Por eso dependemos de tubos de cuarzo de alta potencia. No son como los elementos calefactores comunes; utilizan energía infrarroja para volver a elevar la temperatura del horno antes incluso de que los productos noten esa disminución en la temperatura.
Por qué funciona la energía infrarroja
La mayoría de los elementos calefactores son demasiado voluminosos. Tardan mucho tiempo en calentarse y aún más en enfriarse. Son lentos.
Los tubos de cuarzo son diferentes. Actúan sobre la superficie de los alimentos de forma instantánea. En cuanto los sensores detectan una disminución en la temperatura, el sistema aumenta la potencia, y el calor está listo para actuar. Ya no hay necesidad de preocuparse por esos “puntos fríos” que arruinan los productos horneados.
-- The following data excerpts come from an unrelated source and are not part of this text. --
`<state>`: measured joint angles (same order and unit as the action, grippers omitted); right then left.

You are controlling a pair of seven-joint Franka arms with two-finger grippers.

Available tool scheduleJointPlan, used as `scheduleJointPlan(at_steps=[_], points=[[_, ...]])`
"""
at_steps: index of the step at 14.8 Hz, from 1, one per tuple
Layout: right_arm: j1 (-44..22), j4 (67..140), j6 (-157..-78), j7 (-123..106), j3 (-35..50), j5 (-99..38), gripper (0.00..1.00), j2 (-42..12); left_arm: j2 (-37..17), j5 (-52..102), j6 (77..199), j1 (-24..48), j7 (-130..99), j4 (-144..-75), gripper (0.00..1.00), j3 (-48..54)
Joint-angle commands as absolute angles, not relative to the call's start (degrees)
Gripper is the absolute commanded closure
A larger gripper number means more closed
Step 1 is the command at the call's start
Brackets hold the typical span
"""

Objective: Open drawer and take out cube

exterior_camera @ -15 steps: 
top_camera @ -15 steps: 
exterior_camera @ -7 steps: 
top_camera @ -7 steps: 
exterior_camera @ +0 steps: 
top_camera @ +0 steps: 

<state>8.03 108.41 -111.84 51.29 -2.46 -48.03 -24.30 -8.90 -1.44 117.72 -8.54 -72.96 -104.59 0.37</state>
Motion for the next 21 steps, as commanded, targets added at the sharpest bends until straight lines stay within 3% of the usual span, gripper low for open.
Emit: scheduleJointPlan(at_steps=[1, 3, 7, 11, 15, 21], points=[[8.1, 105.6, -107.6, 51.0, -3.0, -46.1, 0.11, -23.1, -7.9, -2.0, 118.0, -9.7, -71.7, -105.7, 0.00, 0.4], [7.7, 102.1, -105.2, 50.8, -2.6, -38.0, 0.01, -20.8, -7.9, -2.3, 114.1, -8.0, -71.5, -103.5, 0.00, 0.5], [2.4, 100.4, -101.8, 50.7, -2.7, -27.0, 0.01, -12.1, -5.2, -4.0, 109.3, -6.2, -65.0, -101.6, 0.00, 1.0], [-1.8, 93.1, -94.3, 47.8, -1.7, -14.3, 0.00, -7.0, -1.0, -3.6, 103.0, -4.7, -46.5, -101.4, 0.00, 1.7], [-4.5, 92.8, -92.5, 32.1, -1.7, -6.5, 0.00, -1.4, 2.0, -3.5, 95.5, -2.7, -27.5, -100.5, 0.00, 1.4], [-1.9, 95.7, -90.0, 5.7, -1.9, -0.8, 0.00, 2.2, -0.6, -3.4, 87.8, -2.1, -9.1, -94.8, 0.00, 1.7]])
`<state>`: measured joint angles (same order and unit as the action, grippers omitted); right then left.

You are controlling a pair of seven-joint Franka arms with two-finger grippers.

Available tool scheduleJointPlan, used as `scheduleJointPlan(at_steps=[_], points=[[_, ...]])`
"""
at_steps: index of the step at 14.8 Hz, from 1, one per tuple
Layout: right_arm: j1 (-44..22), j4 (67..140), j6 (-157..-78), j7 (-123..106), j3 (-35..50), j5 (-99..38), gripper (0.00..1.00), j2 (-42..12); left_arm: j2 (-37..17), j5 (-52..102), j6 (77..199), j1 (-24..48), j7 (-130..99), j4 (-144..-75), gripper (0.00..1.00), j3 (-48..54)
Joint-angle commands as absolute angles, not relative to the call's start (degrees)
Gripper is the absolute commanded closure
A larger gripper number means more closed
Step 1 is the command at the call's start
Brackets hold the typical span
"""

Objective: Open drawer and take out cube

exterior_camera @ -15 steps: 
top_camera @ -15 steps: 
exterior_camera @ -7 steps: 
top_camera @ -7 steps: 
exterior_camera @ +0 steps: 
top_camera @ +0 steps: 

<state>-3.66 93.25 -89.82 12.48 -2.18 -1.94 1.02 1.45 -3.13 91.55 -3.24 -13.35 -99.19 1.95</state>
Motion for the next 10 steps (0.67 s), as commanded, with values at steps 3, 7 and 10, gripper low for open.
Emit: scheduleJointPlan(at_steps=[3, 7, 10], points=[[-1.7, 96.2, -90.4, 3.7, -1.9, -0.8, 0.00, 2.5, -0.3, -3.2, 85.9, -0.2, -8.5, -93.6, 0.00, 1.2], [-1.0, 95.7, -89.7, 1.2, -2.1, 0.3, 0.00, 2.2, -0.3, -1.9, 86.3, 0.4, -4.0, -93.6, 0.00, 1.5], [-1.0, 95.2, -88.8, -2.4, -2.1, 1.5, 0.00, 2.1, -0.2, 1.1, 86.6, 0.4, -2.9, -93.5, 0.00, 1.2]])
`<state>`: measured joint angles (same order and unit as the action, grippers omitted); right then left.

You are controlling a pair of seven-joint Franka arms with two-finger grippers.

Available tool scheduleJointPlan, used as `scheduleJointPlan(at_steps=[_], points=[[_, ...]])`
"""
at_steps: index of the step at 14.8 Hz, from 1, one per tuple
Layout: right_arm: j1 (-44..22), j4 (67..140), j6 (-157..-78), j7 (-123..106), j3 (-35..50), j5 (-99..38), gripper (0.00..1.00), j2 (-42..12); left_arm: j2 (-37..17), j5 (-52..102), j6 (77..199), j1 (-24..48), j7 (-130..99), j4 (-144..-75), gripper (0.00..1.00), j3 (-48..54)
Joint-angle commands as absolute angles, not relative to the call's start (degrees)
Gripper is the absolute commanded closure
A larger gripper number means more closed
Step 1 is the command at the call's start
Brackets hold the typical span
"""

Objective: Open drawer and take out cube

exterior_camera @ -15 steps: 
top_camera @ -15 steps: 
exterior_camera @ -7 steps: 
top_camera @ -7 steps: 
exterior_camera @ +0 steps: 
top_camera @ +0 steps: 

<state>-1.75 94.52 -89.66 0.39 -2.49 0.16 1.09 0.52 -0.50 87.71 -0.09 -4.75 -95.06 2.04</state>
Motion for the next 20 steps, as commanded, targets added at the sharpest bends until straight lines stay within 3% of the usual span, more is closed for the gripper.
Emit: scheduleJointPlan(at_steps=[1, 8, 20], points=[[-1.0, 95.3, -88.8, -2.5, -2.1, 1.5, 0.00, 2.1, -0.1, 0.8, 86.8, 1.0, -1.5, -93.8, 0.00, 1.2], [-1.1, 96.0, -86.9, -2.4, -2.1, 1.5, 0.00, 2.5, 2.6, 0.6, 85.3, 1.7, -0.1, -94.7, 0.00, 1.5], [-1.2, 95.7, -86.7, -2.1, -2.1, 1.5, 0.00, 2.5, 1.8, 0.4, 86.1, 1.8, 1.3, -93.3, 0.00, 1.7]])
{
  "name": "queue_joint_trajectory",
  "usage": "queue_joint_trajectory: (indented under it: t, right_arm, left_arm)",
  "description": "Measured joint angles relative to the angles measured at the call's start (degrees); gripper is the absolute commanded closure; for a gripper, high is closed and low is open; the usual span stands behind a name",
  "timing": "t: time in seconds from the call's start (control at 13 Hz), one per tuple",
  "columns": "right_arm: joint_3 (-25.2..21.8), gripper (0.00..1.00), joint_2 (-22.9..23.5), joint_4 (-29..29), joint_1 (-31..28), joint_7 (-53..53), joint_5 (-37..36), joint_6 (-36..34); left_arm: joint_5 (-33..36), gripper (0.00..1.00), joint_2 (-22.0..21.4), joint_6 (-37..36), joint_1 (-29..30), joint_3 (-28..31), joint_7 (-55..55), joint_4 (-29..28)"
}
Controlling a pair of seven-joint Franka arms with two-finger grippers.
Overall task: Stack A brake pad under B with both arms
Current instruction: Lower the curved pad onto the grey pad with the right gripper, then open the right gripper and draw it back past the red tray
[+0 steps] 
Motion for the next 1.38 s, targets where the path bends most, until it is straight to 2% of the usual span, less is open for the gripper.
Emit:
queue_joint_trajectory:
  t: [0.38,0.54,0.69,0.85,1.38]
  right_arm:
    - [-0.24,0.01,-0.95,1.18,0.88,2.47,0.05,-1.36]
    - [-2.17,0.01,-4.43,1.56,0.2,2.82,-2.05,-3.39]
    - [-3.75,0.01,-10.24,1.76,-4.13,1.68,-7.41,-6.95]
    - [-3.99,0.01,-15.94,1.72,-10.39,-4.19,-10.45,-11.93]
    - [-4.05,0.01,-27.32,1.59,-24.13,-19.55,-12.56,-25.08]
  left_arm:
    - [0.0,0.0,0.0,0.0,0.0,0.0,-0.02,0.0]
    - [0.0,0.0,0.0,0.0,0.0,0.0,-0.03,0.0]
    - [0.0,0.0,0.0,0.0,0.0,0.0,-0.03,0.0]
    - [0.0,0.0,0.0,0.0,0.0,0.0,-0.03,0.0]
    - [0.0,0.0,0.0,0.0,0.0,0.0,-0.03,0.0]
La tecnología detrás del calor
Utilizamos tubos de alta potencia porque, cuando se trabaja a gran escala, se necesita mucha energía. Pero también se necesita un equipo que no se dañe con el calor. Estas lámparas de cuarzo están diseñadas para resistir shocks térmicos, lo que significa que se pueden activar y desactivar repetidamente sin que el vidrio se agriete.
Un consejo rápido: no conecte estos tubos directamente a un interruptor básico de encendido/apagado. De lo contrario, podría exceder la temperatura deseada y dañar los productos horneados.
En lugar de eso, úselos junto con un controlador PID y un SCR. Esto le permite regular la potencia de manera precisa, de modo que el calor se distribuya de forma uniforme, en lugar de producir picos bruscos de temperatura.
La realidad
Toda esta potencia tiene sus desventajas. Estos tubos se calientan enormemente, de verdad.
Debe asegurarse de que el marco y los cables del horno puedan soportar ese calor adicional. Si las rejillas de ventilación no mueven suficiente aire, los conectores eléctricos podrían dañarse.
Es una solución sencilla: basta con revisar los puntos de contacto cada 500 horas. Un poco de oxidación puede pasar desapercibida, pero una revisión rápida evita problemas graves durante el funcionamiento del horno.